For safe and efficient gene delivery, developing new gene vectors with low cytotoxicity and high gene transfection performance is a major task. The cytotoxicity and gene transfection efficiency strongly depend on the molecular backbone of the vectors. Thus, selecting appropriate molecular building blocks and linkers to construct low toxic and highly efficient gene vectors is important in gene therapy. In this paper, we designed and synthesized two novel cationic lipids based on a cholesterol backbone (Figure 1), where the cholesterol was linked to positive-charged basic amino acid residues (lysine and histidine) via a stable ether linked to the cholesterol backbone and an amide linked to the amino acid. The biological behaviors of both lysine- and histidine-modified cholesterol cationic lipids were evaluated and exhibited high delivery efficiency and low toxicity, indicating them as potential gene delivery vectors.

2. Results and Discussion

2.1. Chemistry

Cationic lipids are based on a cholesterol backbone, where the cholesterol is linked to positive-charged basic amino acid residues via ether linked to the cholesterol backbone and amide linked to the amino acid (Figure 2).
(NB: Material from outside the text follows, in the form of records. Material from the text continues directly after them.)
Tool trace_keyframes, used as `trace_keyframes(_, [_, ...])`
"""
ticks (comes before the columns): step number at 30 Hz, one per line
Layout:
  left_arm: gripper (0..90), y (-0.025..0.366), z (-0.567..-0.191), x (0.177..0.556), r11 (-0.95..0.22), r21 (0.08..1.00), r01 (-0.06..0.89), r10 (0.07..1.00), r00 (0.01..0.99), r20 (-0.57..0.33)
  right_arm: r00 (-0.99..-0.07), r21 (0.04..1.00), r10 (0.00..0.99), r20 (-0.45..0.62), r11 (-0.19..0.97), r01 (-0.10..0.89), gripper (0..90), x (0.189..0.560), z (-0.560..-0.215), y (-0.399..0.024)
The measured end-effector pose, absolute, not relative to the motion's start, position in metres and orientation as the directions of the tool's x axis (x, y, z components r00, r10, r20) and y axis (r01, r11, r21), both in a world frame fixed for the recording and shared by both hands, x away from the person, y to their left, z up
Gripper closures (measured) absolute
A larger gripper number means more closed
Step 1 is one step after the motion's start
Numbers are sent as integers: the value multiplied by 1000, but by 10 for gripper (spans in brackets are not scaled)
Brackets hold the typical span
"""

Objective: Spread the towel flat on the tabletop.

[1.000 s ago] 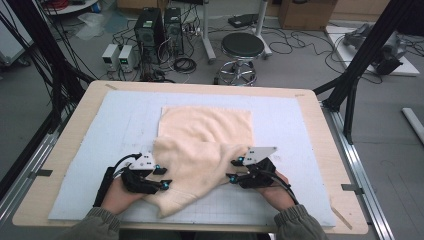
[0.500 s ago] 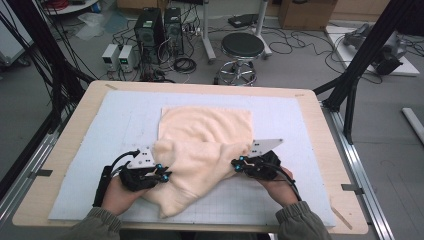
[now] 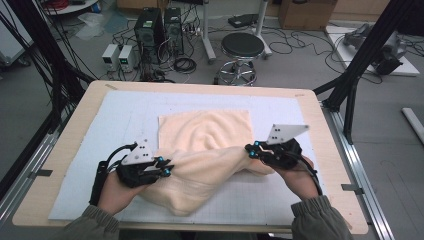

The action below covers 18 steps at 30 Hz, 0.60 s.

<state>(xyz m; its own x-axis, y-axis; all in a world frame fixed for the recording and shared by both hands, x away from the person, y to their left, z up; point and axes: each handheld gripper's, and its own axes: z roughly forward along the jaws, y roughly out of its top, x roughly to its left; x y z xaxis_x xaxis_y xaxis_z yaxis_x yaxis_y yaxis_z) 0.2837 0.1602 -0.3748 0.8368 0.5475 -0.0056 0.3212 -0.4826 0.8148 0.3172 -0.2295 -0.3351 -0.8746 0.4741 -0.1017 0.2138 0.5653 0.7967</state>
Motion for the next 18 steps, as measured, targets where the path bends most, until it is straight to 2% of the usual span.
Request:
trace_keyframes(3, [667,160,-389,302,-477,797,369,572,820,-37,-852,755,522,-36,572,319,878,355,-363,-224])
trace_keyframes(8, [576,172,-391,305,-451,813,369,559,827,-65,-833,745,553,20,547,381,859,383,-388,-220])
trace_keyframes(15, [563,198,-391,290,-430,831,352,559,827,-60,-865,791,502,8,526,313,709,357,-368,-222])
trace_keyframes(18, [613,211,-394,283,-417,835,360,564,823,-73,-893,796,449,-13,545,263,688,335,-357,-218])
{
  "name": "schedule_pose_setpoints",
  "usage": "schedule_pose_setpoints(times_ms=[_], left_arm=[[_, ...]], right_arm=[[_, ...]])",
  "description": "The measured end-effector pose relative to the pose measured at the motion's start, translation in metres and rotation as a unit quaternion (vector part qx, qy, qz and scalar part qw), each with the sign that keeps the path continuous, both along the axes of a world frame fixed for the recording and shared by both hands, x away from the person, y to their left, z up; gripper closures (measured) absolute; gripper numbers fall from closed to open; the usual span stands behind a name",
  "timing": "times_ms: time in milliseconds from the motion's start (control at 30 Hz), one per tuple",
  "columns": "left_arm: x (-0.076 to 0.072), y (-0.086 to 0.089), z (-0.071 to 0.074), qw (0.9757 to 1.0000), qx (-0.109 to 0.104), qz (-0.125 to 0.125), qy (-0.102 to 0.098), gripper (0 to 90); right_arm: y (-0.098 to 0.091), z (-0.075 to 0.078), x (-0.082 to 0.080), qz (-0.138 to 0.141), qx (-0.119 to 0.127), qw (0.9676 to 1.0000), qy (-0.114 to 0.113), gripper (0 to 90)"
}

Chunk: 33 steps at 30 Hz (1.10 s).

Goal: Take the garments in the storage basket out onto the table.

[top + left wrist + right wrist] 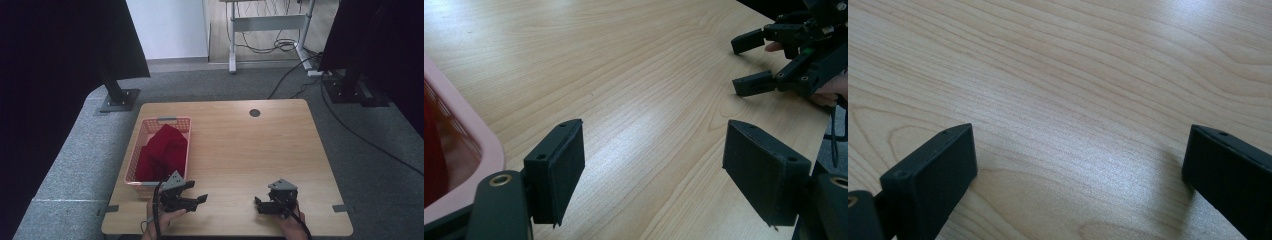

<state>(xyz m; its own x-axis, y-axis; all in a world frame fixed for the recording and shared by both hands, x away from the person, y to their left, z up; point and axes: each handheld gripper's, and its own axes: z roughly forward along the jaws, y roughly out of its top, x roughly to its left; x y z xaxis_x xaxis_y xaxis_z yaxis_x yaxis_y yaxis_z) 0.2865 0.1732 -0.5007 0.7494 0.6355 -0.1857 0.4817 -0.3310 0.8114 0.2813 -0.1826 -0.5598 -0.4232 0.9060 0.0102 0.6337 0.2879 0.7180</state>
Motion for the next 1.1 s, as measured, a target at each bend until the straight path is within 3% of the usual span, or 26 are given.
schedule_pose_setpoints(times_ms=[800, 1100], left_arm=[[-0.0009, -0.0043, -0.0036, 0.9999, -0.001, -0.010, 0.010, 24.5], [-0.0017, 0.0012, 0.0052, 0.9997, -0.021, -0.010, 0.008, 24.5]], right_arm=[[0.0000, 0.0000, 0.0002, 0.002, -0.001, 1.0000, 0.000, 0.9], [0.0000, 0.0000, 0.0002, 0.003, 0.000, 1.0000, 0.000, 0.9]])
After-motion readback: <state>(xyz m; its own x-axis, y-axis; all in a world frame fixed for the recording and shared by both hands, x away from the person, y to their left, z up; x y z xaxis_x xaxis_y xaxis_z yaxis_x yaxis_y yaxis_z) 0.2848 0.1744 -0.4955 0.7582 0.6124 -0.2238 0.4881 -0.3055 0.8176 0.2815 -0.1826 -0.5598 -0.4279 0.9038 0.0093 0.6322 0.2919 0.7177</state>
The cationic lipids 1a and 1b have been synthesized by reacting the precursor 4 with corresponding amino-protected lysine and histidine. Compound 4 was synthesized from natural cholesterol through three steps. Compound 2 was synthesized in an 86.6% yield after recrystallization by modifying the reported method [14]. Then, cholesterol tosylate 2 and 1,6-hexanediol (7 eq) in anhydrous dioxane were refluxed for 7 h to afford Compound 3 in a 78.2% yield. Then, Compound 3 reacted with hydrazoic acid (HN₃) (1.3 eq, 1 M in THF), diisopropyl azodicarboxylate (DIAD) (1.25 eq) and triphenylphosphine (PPh₃) (1.25 eq) in THF, affording 4 in a 65.4% yield. To introduce the polyamine cationic head group of lysine and histine residues, 4 was first condensated by reacting with Boc-Lys (Boc)-OH (1.2 eq) or Boc-His(Boc)-OH (1.2 eq), N,N'-dicyclohexylcarbodiimide (DCC) (3 eq) and N-hydroxysuccinimide (NHS) (1.2 eq) in THF, then deprotection with TFA at 0 °C for 2 h, followed by purification with column chromatography to give 1a and 1b in yields of 15.0% and 39.9% respectively. The synthetic route is shown in Figure 2. The chemical structure of the synthesized lipids was characterized by the ¹H NMR and ESI-MS spectrum. The two cationic lipids showed the typical proton signal at chemical shifts of 2.51–0.67 ppm, resulting from the cholesterol lipid skeleton, and at 5.35 ppm (cholesterol double bond). The lipids bearing the lysine head group showed obvious peaks at 3.52–3.43 ppm, which were identified as typical proton signals of the –CH₂– attached to the proton at the primary amino group of lysine. Meanwhile, 1b lipids also showed their typical imidazole proton peaks at 7.55 and 6.84 ppm. The spectrum identified the synthesized cholesterol cationic lipids, consistent with the targeted compounds.

Figure 2. Synthetic route of the novel cationic lipids derived from cholesterol. Reagents and conditions: (a) p-tosyl chloride (p-TsCl)/pyridine/CHCl₃, 0 °C, 1 h, rt, 23 h; (b) 1,6-hexanediol, anhydrous dioxane, reflux, 7 h; (c) (i) hydrazoic acid (HN₃), triphenylphosphine (PPh₃), diisopropyl azodicarboxylate (DIAD), 0 °C, overnight, 50 °C, 12 h; (ii) PPh₃, 50 °C, 12 h; (iii) H₂O, rt, overnight; (d) Boc-Lys(Boc)-OH or Boc-His(Boc)-OH, N,N'-dicyclohexylcarbodiimide (DCC)/N-hydroxysuccinimide (NHS), THF, 0 °C, 7 h; (e) TFA, CH₂Cl₂, 0 °C, 2 h.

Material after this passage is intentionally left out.